- Task description
Lines containing the word "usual" are to be copied from the data below.

- Data records
════════════════════

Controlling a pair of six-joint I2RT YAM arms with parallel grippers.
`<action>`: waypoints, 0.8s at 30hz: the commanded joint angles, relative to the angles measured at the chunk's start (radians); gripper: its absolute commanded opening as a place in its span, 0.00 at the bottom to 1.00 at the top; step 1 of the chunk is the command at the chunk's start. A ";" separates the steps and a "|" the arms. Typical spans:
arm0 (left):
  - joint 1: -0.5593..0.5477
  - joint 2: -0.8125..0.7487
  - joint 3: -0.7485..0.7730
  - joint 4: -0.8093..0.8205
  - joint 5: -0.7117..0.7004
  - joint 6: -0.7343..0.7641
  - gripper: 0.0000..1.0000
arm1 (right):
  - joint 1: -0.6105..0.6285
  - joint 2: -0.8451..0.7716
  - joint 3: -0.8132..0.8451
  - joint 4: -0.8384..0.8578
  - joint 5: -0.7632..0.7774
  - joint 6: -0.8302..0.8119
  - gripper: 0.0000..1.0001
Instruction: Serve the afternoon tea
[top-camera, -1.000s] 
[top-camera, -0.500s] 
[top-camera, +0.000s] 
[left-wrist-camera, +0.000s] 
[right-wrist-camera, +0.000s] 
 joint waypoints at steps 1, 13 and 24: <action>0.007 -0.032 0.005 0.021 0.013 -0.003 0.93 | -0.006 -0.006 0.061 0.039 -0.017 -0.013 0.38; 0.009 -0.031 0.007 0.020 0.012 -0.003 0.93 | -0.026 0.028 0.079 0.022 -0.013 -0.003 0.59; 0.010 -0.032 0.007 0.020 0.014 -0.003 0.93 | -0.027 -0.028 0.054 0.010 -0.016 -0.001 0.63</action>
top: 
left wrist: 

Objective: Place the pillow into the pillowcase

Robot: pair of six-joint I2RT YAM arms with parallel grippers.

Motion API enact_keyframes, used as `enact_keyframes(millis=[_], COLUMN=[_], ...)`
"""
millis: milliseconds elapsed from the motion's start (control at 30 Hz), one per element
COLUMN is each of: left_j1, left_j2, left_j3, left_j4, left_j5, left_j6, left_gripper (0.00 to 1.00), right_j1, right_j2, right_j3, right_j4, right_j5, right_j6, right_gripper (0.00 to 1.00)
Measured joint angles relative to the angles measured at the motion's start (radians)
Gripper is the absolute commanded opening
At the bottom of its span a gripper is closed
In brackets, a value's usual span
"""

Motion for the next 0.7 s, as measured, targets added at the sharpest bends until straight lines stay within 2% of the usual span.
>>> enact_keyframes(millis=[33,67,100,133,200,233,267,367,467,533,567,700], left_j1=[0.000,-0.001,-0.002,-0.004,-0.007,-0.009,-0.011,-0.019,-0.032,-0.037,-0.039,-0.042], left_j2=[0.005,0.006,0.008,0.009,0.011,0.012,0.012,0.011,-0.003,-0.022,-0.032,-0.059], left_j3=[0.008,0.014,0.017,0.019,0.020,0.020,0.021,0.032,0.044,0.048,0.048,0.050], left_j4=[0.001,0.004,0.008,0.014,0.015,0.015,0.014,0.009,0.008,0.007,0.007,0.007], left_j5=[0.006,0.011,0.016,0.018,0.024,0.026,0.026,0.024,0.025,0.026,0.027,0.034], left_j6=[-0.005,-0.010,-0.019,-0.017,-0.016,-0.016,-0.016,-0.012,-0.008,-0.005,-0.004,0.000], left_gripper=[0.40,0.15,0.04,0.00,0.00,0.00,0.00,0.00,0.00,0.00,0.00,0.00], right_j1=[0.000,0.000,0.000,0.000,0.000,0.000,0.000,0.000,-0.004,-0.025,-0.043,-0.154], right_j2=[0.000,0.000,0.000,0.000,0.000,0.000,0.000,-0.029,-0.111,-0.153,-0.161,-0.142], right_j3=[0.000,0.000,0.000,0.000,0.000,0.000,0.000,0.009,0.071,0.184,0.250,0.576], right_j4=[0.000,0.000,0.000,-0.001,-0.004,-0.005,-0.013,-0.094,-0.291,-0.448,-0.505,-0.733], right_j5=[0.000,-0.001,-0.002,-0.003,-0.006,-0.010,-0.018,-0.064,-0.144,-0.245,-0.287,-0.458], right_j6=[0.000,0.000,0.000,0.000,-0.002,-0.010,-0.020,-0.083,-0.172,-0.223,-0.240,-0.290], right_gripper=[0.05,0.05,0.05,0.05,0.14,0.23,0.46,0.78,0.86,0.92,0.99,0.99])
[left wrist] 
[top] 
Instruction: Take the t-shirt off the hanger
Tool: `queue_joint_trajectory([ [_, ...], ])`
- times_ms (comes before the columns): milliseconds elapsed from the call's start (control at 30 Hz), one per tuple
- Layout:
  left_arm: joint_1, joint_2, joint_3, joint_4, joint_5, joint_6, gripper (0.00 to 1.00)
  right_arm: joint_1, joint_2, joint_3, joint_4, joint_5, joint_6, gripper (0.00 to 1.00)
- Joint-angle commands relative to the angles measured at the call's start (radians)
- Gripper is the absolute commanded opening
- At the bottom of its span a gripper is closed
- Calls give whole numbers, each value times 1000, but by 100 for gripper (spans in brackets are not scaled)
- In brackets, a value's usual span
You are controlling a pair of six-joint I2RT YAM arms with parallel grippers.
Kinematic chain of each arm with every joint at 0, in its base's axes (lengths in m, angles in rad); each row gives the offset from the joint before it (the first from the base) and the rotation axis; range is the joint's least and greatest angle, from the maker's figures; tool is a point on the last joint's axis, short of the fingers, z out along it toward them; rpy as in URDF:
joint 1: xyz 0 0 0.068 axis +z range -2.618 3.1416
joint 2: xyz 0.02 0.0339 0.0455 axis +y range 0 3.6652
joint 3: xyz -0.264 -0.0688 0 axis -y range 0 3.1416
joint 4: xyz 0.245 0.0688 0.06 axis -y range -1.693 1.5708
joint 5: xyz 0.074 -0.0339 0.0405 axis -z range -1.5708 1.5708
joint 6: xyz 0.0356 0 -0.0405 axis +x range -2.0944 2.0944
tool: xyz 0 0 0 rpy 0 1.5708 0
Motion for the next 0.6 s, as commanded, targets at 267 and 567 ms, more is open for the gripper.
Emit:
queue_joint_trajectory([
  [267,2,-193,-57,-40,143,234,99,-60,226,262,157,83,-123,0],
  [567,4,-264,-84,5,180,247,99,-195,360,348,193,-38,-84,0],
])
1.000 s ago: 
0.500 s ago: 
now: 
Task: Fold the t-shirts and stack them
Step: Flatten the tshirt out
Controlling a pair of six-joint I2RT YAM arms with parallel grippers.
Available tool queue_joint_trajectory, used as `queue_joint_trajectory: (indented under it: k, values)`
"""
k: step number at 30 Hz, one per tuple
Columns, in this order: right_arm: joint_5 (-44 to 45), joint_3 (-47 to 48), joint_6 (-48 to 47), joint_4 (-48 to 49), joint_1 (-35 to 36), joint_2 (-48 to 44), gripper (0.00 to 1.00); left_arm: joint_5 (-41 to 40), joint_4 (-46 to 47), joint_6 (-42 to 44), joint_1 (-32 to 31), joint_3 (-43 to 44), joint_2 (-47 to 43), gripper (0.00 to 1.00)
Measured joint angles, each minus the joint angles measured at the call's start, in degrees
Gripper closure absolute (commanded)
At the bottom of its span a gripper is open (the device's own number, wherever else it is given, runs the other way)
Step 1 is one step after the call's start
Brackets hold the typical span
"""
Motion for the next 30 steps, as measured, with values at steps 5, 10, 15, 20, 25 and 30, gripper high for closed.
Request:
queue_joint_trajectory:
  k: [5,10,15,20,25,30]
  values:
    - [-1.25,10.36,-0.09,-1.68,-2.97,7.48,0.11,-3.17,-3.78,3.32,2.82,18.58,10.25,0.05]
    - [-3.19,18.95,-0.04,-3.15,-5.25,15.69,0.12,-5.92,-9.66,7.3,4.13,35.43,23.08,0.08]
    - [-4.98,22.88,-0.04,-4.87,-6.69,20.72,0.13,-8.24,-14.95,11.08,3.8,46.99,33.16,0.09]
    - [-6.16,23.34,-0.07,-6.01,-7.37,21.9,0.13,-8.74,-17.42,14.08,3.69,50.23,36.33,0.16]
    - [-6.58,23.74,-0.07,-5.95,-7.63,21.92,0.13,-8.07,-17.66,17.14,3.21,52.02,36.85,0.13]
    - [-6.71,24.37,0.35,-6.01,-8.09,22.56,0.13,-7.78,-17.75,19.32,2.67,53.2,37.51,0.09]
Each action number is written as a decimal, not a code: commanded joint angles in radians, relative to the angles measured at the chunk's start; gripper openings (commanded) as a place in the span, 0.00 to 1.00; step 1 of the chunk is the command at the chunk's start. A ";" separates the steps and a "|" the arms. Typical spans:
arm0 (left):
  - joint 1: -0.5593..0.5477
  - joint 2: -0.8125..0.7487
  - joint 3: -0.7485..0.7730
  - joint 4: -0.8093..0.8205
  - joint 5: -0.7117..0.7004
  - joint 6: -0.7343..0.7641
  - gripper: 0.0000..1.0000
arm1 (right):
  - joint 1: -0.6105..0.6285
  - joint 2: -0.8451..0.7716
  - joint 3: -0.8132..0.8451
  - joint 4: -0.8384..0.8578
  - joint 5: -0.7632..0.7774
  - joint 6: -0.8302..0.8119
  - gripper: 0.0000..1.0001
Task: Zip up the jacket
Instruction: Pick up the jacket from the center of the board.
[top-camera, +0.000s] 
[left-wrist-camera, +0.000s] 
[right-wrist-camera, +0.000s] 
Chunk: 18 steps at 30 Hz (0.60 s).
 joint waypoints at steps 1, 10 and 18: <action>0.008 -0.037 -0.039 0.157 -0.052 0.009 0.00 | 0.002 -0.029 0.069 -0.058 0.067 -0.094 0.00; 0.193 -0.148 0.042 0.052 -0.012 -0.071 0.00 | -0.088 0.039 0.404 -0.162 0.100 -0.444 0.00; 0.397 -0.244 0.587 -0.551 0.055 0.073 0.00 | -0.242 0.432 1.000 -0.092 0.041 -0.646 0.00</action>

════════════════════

- Expected answer
In brackets, a value's usual span
Motion for the next 0.7 s, as measured, targets added at the sharpest bends until straight lines stay within 2% of the usual span.
- In brackets, a value's usual span

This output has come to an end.